Bab IV Besaran Hak Amil Pasal 8 (1) Penerimaan Hak Amil dari dana Zakat paling banyak 12,5 persen dari penerimaan dana Zakat. (2) Dalam hal penerimaan hak amil dari dana Zakat sebagaimana dimaksud dalam ayat (1) tidak mencukupi, biaya operasional dapat menggunakan alokasi dari dana infak/sedekah dan DSKL paling banyak 20 persen dari penerimaan dana infak/sedekah dan DSKL. (3) Penerimaan Hak Amil atau dana operasional dari Dana CSR disesuaikan dengan ketentuan peraturan perundang-undangan.

Namun, berdasar act.id ACT adalah yayasan yang bergerak di bidang sosial dan kemanusiaan. Disahkan oleh Kemenkum HAM lewat Surat Keputusan Nomor C-1714.HT.01.02.TH 2005 Tanggal 1 November 2005.

Serta mendapat izin beroperasi dari dari Pemerintah Provinsi DKI Jakarta melalui surat nomor 155/F.3/31.74.04.1003/-1.848/e/2019 yang berlaku sampai dengan 25 Februari 2024.

ACT juga telah memiliki izin PUB (Pengumpulan Uang dan Barang) dari Kementerian Sosial melalui Surat Keputusan Menteri Sosial Nomor 239/HUK-UND/2020 untuk kategori umum dan nomor 241/HUK-UND/2020 untuk kategori Bencana, izin tersebut selalu diperbaharui setiap 3 (tiga) bulan sesuai dengan ketentuan yang berlaku di Indonesia.

Peluncuran Program Makan Gratis ACT di saat pandemi COVID-19. (ACTNews/Gina Mardani)

Alhasil, pedomannya antara lain mengacu ke aturan Kementerian Sosial. Jelas, dalam aturan Kemensos besaran 13,7 persen menyalahi aturan.

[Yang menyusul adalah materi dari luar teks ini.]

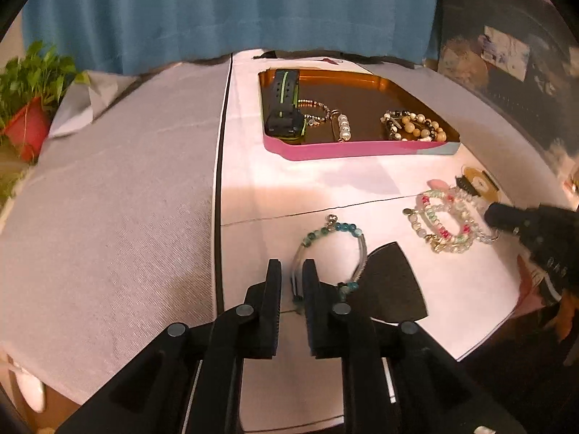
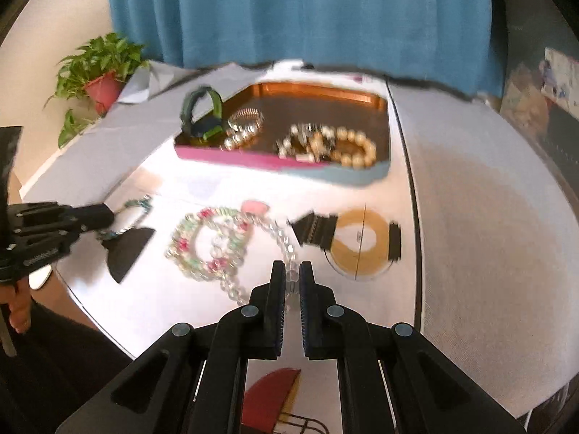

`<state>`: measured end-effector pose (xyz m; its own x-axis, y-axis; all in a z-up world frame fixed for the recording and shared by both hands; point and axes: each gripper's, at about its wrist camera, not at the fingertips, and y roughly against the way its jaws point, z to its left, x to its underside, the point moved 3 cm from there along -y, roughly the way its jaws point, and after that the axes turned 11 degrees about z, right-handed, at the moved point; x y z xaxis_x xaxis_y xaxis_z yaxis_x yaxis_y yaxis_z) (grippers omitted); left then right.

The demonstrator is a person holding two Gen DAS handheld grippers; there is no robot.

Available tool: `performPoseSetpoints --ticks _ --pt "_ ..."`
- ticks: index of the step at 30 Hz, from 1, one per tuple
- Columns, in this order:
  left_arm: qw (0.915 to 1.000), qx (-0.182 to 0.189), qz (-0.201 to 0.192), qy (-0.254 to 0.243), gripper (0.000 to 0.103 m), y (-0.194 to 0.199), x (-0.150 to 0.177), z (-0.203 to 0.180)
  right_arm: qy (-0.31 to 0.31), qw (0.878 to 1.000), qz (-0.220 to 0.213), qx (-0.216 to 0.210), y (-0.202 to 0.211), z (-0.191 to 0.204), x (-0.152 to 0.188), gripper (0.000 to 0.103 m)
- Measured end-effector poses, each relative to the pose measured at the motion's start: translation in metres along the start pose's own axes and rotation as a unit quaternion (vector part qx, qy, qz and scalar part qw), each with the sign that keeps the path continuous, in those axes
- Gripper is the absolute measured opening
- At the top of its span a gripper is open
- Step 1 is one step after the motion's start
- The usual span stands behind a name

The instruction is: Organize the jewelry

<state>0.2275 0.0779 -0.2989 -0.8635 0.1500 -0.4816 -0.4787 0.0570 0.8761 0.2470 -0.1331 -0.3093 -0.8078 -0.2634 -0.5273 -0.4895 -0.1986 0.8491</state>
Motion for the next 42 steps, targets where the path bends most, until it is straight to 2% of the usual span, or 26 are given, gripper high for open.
performPoseSetpoints --ticks 2,4,6,7,11,13,15,21,27,33,36,37,39,41,42 --pt "0.9999 -0.013 -0.005 0.0 0.025 -0.002 -0.003 0.001 0.022 1.0 -0.001 0.019 -0.001 0.004 0.0 0.009" --pt "0.9997 -0.009 -0.006 0.02 0.032 -0.004 -0.006 0.007 0.045 0.998 -0.008 0.044 -0.002 0.01 0.003 0.01" --pt "0.9991 -0.001 -0.01 0.041 0.033 -0.007 -0.01 0.013 0.042 0.998 -0.009 0.045 -0.003 0.01 0.002 0.01" --pt "0.9991 -0.006 -0.01 0.04 0.031 -0.007 -0.011 0.012 0.035 0.999 -0.009 0.039 -0.003 0.008 0.002 0.01" --pt "0.9997 -0.01 -0.008 0.02 0.002 -0.008 -0.016 -0.004 0.02 0.999 -0.007 0.036 -0.005 0.006 -0.003 0.008" --pt "0.9997 -0.015 -0.009 0.017 0.001 -0.006 -0.014 -0.011 0.011 0.999 -0.012 0.037 -0.005 0.006 -0.003 0.008" --pt "0.9996 0.009 -0.006 0.028 0.001 -0.004 -0.012 -0.013 -0.016 1.0 -0.018 0.021 -0.004 0.001 -0.003 0.008" --pt "0.9981 0.041 -0.003 0.046 0.001 0.003 -0.011 -0.016 -0.066 0.997 -0.022 -0.031 0.006 -0.011 -0.001 0.008" --pt "0.9927 0.083 -0.023 0.084 0.0 0.024 -0.017 -0.017 -0.063 0.996 -0.057 -0.036 0.035 -0.015 -0.014 0.008" --pt "0.9917 0.093 -0.044 0.077 0.0 0.048 -0.02 -0.021 -0.059 0.993 -0.093 -0.039 0.07 -0.012 -0.02 0.008" --pt "0.9918 0.097 -0.038 0.074 0.0 0.051 -0.02 -0.021 -0.066 0.992 -0.1 -0.043 0.079 -0.014 -0.021 0.008" --pt "0.9932 0.096 -0.025 0.062 0.0 0.047 -0.02 -0.023 -0.069 0.991 -0.102 -0.044 0.081 -0.015 -0.02 0.008" --pt "0.9971 0.059 -0.007 0.048 0.008 0.035 -0.014 -0.024 -0.069 0.992 -0.1 -0.042 0.08 -0.016 -0.018 0.008" --pt "0.9984 0.026 0.005 0.05 0.027 0.024 -0.008 -0.017 -0.071 0.992 -0.09 -0.044 0.075 -0.016 -0.014 0.008" --pt "0.9978 0.027 0.01 0.06 0.031 0.019 -0.005 -0.012 -0.071 0.993 -0.087 -0.045 0.073 -0.016 -0.012 0.008"
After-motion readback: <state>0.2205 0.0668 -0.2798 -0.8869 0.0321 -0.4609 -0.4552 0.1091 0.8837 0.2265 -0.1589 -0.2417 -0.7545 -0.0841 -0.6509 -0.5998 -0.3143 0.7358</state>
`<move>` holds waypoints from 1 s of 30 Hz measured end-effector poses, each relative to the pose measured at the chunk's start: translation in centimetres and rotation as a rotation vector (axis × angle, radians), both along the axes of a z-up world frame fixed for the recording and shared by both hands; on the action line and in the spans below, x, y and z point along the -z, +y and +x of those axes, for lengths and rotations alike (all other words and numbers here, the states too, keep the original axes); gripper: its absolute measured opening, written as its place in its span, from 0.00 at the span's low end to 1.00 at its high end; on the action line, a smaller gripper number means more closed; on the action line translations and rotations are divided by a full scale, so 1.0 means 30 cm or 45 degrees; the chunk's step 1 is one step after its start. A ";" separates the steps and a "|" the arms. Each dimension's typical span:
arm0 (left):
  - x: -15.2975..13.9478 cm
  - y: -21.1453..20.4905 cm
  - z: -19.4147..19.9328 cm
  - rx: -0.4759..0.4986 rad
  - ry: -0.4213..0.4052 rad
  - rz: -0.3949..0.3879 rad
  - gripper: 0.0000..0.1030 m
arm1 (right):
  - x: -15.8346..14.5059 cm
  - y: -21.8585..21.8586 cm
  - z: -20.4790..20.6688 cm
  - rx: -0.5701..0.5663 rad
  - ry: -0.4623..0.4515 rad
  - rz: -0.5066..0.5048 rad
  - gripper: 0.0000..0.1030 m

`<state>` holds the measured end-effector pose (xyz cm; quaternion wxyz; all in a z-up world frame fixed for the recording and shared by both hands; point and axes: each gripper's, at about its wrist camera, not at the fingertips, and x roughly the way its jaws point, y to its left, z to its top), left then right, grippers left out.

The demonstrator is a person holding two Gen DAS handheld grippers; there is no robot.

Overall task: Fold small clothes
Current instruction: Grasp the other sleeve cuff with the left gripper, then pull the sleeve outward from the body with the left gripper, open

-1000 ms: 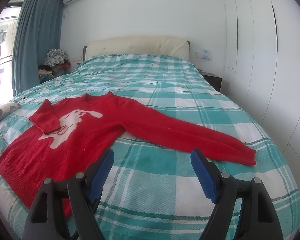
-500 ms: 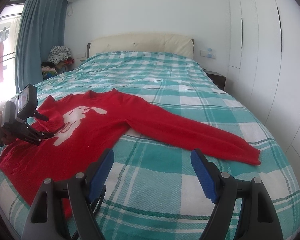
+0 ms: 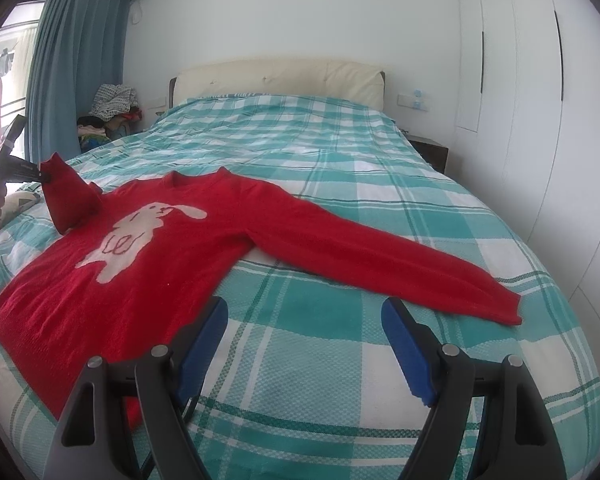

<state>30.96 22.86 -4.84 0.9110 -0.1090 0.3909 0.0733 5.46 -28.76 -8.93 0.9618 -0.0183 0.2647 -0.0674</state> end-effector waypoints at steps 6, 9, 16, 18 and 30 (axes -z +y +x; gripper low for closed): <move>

Dalam Peraturan Pemerintah Republik Indonesia Nomor 29 Tahun 1980 tentang Pelaksanaan Pengumpulan Sumbangan Pasal 6 (1) Pembiayaan usaha pengumpulan sumbangan sebanyak-banyaknya 10 persen dari hasil pengumpulan sumbangan yang bersangkutan.

Pasal (2) Hasil pendapatan pengumpulan sumbangan tersebut dalam Pasal 5 demikian pula dengan jumlah uang yang disumbangkan, dengan izin Menteri Keuangan dapat dibebaskan dari pajak dan pungutan-pungutan lainnya.

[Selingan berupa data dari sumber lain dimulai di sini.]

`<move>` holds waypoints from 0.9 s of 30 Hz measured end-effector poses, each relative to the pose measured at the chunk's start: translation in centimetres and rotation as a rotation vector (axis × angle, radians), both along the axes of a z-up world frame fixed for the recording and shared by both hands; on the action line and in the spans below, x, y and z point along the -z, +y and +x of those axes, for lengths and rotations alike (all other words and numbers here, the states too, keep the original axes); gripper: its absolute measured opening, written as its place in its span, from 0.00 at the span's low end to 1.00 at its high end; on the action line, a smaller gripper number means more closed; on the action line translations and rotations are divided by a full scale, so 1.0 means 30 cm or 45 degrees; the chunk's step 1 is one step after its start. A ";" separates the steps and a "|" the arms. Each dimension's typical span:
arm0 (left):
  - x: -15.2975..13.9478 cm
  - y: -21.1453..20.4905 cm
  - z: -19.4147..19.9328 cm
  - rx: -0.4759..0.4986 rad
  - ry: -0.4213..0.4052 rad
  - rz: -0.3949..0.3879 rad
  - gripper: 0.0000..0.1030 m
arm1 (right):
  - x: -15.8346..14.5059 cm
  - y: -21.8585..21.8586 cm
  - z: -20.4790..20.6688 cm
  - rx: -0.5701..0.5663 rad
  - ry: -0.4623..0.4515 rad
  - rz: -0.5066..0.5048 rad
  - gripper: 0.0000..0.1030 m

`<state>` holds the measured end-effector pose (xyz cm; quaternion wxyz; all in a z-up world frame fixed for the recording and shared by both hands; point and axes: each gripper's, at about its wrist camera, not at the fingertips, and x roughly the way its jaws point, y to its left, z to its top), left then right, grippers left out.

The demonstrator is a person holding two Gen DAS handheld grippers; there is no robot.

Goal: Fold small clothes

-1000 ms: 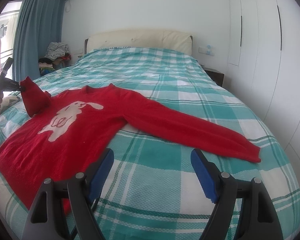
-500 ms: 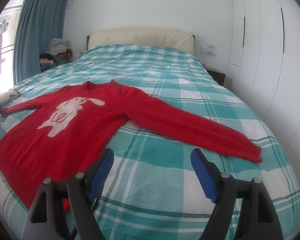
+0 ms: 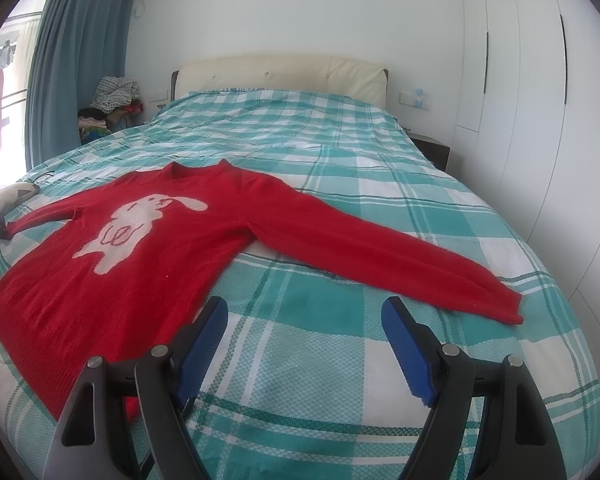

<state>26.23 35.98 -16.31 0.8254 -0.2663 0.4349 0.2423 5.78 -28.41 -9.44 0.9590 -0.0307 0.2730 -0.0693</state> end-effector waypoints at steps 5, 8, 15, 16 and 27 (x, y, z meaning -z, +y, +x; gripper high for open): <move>0.001 0.002 -0.001 -0.001 -0.001 -0.005 0.03 | 0.000 -0.005 0.002 0.005 0.001 0.001 0.76; 0.003 0.006 -0.011 -0.003 -0.001 -0.014 0.04 | -0.001 -0.007 0.001 0.005 0.000 0.003 0.76; -0.004 0.022 -0.036 -0.007 -0.042 -0.086 0.10 | -0.007 -0.011 -0.004 0.009 -0.013 0.007 0.76; -0.010 0.020 -0.041 -0.004 -0.043 -0.094 0.15 | -0.009 -0.012 -0.004 0.010 -0.014 0.009 0.76; -0.212 -0.153 -0.139 0.015 -0.054 0.013 0.76 | -0.036 -0.029 -0.019 0.032 -0.058 0.029 0.76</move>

Pasal (3) Pelaksanaan ketentuan ayat (2) diatur lebih lanjut oleh Menteri Keuangan.

Sebagai yayasan, ACT juga terikat dengan Undang-Undang Republik Indonesia Nomor 28 Tahun 2004 tentang Perubahan Atas Undang-Undang Nomor 16 Tahun 2001 tentang Yayasan.

“Pasal 5 (1) Kekayaan Yayasan baik berupa uang, barang, maupun kekayaan lain yang diperoleh Yayasan berdasarkan Undang-undang ini, dilarang dialihkan atau dibagikan secara langsung atau tidak langsung, baik dalam bentuk gaji, upah, maupun honorarium, atau bentuk lain yang dapat dinilai dengan uang kepada Pembina, Pengurus dan Pengawas.

(2) Pengecualian atas ketentuan sebagaimana dimaksud pada ayat (1), dapat ditentukan dalam Anggaran Dasar Yayasan bahwa Pengurus menerima gaji, upah, atau honorarium, dalam hal Pengurus Yayasan: a. bukan pendiri Yayasan dan tidak terafiliasi dengan Pendiri, Pembina, dan Pengawas; dan b. melaksanakan kepengurusan Yayasan secara langsung dan penuh.

(3) Penentuan mengenai gaji, upah, atau honorarium sebagaimana dimaksud pada ayat (2), ditetapkan oleh Pembina sesuai dengan kemampuan kekayaan Yayasan.

Pelanggaran terhadap UU tersebut dapat dijerat dengan sanksi pidana berupa penjara paling lama 5 tahun. Organ yayasan yang melanggar juga dapat dikenakan pidana tambahan berupa kewajiban mengembalikan uang, barang, atau kekayaan yayasan yang dialihkan dan dibagikan (Pasal 70 UU Yayasan).

Apapun keputusannya nanti, benar atau salahnya jangan sampai kasus ini menimbulkan public distrust terhadap lembaga-lembaga filantropi lain. Jangan sampai juga kasus ini mengarah ke agama. Hanya karena ulah oknum, kepercayaan orang terhadap agama luntur.